# SUPPLIED RECORDS
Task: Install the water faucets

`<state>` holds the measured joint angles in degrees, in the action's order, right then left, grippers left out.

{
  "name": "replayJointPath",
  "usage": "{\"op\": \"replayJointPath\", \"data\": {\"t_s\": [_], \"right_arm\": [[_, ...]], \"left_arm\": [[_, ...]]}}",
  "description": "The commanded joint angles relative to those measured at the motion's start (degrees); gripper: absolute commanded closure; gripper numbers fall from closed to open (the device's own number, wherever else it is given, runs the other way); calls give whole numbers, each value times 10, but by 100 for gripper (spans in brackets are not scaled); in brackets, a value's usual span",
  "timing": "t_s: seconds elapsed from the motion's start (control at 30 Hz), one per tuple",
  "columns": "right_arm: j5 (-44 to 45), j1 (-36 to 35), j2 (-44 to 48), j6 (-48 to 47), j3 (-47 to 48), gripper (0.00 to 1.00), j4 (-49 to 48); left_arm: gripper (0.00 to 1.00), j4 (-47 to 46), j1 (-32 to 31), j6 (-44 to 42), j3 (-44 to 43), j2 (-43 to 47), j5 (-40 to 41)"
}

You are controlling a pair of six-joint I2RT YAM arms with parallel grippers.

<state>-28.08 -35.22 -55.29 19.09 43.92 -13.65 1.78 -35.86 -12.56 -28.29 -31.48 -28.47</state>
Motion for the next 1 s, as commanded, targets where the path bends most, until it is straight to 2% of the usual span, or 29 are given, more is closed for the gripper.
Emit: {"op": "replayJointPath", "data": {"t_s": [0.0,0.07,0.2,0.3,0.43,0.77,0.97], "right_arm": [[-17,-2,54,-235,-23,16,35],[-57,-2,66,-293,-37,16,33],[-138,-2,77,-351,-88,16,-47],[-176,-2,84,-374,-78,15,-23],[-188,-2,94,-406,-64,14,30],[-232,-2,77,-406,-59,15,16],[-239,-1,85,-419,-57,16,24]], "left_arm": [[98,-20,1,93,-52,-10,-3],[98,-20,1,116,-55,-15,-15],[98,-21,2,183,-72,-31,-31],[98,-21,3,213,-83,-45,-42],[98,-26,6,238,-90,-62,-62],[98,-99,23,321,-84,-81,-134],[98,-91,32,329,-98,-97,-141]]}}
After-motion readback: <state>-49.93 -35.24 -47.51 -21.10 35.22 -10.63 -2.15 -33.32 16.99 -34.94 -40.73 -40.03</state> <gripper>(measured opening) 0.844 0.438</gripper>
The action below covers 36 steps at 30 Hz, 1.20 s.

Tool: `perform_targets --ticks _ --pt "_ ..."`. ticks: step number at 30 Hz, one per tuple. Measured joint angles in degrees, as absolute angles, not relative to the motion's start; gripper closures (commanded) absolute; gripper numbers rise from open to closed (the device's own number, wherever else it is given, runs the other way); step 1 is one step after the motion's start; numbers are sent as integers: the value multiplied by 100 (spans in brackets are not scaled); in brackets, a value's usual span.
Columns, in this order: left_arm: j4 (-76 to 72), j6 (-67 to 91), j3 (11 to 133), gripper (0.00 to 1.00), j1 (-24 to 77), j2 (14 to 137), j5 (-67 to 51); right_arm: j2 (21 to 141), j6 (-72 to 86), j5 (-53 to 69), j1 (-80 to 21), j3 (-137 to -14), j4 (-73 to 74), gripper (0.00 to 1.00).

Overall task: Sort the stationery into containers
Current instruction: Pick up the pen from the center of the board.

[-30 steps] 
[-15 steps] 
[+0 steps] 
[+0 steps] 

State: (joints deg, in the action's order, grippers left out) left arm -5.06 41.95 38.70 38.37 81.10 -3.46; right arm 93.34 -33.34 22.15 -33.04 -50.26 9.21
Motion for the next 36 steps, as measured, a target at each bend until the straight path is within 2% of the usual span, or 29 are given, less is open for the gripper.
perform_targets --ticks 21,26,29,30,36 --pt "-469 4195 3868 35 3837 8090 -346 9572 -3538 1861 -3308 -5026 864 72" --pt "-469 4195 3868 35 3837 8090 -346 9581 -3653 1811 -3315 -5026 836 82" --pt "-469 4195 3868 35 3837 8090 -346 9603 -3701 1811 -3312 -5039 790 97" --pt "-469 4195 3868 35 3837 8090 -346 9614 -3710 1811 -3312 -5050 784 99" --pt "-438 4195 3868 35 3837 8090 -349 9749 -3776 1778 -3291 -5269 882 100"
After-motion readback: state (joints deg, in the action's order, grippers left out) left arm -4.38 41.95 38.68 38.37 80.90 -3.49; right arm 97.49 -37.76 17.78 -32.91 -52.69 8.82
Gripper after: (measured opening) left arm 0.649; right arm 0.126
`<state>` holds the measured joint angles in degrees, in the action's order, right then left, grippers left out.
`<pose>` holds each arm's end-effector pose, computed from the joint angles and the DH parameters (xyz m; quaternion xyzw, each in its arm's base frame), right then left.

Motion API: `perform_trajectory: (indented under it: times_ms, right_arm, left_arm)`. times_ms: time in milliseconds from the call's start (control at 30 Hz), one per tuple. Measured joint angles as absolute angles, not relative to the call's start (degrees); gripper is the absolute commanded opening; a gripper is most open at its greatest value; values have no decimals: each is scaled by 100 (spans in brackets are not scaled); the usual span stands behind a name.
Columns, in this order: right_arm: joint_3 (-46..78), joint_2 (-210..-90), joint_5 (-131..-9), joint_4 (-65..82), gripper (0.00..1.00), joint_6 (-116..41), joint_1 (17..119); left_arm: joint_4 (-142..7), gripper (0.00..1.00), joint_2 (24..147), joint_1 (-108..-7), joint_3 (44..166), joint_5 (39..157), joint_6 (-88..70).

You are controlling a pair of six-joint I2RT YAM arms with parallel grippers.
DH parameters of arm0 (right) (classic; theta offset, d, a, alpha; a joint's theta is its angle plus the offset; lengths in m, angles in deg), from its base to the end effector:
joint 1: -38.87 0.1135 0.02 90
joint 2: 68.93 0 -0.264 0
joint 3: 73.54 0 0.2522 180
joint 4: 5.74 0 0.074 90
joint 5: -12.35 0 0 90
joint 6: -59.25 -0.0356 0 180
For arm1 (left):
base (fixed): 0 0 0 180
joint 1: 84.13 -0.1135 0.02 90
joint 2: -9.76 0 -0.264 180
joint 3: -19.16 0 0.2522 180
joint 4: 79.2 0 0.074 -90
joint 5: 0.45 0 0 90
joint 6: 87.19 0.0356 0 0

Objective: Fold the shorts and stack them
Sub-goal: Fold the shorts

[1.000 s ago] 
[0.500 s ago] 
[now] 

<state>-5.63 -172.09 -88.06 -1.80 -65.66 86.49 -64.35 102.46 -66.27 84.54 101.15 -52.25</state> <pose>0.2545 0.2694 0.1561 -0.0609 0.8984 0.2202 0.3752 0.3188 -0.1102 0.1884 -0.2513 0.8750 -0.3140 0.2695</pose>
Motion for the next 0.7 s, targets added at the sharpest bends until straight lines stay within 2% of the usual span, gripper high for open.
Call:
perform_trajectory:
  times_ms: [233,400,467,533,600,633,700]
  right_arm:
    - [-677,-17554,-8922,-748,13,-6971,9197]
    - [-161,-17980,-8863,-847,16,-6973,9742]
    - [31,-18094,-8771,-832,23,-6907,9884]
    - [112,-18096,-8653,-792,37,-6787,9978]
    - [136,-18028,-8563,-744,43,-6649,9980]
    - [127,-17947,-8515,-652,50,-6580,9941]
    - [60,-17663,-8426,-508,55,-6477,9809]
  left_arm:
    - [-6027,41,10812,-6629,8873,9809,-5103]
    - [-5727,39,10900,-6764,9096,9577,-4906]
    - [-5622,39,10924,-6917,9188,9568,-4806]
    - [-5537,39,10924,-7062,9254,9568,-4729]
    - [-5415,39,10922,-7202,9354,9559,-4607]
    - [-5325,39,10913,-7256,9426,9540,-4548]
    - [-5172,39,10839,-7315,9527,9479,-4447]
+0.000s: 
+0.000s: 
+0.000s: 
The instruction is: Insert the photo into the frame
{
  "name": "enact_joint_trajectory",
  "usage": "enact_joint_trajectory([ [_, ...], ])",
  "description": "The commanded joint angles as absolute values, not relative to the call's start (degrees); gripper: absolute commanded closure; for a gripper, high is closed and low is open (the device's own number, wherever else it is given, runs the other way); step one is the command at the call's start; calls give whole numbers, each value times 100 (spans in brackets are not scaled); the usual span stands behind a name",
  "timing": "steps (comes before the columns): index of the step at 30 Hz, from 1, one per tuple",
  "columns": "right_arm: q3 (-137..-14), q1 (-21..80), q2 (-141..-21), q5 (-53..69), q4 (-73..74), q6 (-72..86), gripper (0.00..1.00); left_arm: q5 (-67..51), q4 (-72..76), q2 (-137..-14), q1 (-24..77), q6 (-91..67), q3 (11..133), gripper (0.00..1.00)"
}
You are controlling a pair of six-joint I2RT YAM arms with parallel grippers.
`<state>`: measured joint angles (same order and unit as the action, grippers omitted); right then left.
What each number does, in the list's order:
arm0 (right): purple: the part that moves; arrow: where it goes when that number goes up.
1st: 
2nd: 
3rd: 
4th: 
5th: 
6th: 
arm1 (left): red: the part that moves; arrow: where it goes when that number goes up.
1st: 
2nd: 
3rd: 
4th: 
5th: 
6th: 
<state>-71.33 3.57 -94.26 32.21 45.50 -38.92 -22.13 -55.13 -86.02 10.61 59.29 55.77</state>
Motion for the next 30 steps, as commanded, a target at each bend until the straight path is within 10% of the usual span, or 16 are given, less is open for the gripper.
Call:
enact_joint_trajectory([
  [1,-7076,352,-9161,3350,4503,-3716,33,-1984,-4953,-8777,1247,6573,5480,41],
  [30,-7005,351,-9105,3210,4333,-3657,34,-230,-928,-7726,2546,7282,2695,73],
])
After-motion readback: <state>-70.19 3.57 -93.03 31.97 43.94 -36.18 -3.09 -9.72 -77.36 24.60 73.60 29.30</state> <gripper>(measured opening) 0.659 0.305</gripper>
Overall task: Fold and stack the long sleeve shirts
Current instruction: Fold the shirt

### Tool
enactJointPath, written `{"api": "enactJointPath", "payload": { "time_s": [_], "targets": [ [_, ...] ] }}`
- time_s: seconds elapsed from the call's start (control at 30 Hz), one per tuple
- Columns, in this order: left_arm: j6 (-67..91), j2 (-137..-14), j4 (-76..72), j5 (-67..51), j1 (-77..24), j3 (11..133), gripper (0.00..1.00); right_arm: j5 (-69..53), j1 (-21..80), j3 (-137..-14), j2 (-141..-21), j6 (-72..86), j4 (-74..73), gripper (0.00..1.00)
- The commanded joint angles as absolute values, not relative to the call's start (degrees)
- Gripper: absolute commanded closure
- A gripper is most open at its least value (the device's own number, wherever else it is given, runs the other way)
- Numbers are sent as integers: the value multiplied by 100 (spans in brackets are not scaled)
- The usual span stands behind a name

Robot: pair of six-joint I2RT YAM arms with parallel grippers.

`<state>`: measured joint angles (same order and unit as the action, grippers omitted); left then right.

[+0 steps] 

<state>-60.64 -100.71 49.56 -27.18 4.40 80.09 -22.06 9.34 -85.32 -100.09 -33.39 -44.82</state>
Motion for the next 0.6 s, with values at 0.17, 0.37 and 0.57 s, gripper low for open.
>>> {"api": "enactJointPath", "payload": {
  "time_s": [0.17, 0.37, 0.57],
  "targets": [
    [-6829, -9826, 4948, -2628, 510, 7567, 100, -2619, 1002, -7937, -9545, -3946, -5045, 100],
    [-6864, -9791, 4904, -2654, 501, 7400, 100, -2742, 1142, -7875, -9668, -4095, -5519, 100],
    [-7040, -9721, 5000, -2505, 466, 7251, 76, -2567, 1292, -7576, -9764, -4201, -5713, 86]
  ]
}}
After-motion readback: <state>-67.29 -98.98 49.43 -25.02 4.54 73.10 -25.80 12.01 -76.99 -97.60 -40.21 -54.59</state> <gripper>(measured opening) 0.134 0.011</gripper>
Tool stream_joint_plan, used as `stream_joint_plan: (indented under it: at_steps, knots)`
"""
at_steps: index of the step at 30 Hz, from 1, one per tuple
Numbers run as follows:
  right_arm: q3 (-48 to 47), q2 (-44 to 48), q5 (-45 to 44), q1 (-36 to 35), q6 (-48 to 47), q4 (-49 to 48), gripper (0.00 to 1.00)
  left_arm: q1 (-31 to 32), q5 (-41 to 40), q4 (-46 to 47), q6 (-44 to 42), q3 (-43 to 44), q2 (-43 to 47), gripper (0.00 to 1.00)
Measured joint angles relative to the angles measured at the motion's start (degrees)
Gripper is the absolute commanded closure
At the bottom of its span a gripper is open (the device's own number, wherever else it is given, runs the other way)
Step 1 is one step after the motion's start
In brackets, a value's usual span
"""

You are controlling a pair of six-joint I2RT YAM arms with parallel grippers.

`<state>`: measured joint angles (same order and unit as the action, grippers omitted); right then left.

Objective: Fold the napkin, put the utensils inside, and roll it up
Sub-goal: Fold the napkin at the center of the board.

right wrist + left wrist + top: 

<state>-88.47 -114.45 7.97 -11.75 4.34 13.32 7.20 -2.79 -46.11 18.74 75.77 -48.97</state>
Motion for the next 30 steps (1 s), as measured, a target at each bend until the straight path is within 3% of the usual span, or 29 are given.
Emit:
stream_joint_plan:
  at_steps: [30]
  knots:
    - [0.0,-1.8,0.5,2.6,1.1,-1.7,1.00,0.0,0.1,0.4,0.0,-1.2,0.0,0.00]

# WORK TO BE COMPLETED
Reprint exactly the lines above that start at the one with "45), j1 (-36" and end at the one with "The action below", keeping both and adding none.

# RESULT FOR THIS EXERCISE
  "columns": "right_arm: j5 (-44 to 45), j1 (-36 to 35), j2 (-44 to 48), j6 (-48 to 47), j3 (-47 to 48), gripper (0.00 to 1.00), j4 (-49 to 48); left_arm: gripper (0.00 to 1.00), j4 (-47 to 46), j1 (-32 to 31), j6 (-44 to 42), j3 (-44 to 43), j2 (-43 to 47), j5 (-40 to 41)"
}

You are controlling a pair of six-joint I2RT YAM arms with parallel grippers.

<state>-28.08 -35.22 -55.29 19.09 43.92 -13.65 1.78 -35.86 -12.56 -28.29 -31.48 -28.47</state>
Motion for the next 1 s, as commanded, targets where the path bends most, until it is straight to 2% of the usual span, or 29 are given, more is closed for the gripper.
Emit: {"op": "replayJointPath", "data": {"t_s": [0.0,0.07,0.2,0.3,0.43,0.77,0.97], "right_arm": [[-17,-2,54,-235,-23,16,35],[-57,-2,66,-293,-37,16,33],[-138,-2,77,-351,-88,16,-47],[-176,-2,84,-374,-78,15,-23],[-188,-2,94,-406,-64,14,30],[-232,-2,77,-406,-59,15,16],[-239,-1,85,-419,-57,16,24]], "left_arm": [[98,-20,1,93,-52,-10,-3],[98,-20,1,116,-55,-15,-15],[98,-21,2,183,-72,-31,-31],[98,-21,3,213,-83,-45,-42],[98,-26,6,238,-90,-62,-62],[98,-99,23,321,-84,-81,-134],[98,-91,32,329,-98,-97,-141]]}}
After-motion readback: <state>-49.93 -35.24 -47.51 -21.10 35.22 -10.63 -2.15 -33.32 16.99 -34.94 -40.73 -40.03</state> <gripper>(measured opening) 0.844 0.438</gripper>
The action below covers 36 steps at 30 Hz, 1.20 s.

No other output is needed; the exercise is complete.